WHAT THE TASK ASKS -> Copy out each line of the listing below in which the string "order" occurs.

DATA EXTRACT ->
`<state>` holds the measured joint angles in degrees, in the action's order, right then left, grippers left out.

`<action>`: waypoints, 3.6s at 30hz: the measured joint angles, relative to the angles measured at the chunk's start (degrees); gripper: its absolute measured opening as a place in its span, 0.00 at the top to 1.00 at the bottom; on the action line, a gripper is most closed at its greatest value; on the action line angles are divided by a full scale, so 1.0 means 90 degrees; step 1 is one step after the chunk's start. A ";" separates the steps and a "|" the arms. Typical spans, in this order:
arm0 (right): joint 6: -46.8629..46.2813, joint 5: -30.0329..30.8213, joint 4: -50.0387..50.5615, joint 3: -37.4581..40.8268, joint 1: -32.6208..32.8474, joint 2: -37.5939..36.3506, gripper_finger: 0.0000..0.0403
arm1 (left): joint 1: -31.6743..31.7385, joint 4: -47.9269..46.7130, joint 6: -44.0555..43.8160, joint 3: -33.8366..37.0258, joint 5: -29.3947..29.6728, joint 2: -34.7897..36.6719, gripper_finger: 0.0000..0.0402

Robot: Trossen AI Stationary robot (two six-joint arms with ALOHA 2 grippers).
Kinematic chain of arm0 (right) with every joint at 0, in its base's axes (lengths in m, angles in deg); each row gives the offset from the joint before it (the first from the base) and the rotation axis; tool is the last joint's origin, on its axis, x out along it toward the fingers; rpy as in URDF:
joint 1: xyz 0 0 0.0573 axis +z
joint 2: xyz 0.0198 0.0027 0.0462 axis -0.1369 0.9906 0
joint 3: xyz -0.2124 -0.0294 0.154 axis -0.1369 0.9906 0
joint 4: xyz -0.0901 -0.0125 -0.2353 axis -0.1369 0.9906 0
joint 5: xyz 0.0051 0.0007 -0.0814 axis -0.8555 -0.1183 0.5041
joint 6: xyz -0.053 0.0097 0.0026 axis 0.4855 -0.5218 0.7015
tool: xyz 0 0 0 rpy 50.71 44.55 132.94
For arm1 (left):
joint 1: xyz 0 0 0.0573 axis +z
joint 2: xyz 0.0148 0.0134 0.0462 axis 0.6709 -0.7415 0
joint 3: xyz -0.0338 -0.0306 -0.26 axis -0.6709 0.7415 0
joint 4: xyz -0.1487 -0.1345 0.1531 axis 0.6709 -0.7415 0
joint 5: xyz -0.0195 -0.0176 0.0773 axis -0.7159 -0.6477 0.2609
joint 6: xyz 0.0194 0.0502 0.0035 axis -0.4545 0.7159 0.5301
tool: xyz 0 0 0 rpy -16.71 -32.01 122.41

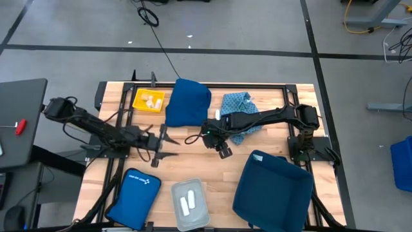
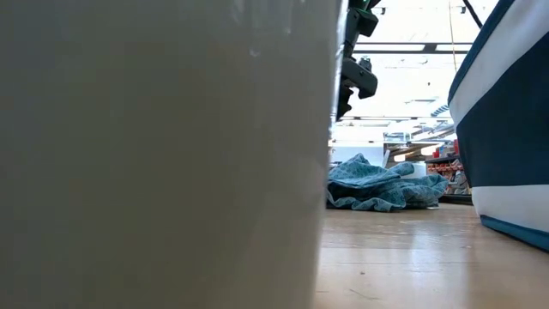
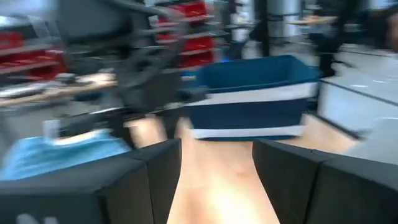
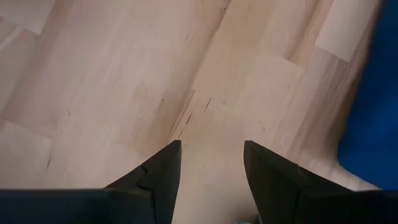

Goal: Pick & place medical supplies in basket/bin
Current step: Put the white bandage into the gray bin

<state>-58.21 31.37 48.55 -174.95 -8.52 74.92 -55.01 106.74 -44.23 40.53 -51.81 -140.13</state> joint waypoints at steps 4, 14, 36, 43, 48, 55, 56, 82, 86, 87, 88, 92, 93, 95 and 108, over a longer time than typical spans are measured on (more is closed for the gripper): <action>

RESPONSE ->
`<state>` holds the measured joint angles in degrees, in the action's order, right then left, grippers left out.
`<action>`: waypoints, 3.6s at 30hz: the measured joint angles, relative to the angles measured at the chunk's start (degrees); gripper: its absolute measured opening as a place in its span, 0.00 at the top to 1.00 at the bottom; on the action line, a gripper is most closed at its greatest value; on the action line angles are divided by a full scale, so 1.0 means 90 degrees; step 1 is one step after the chunk's start. A ";" separates the steps and a "|" the arms. Typical spans, in this order:

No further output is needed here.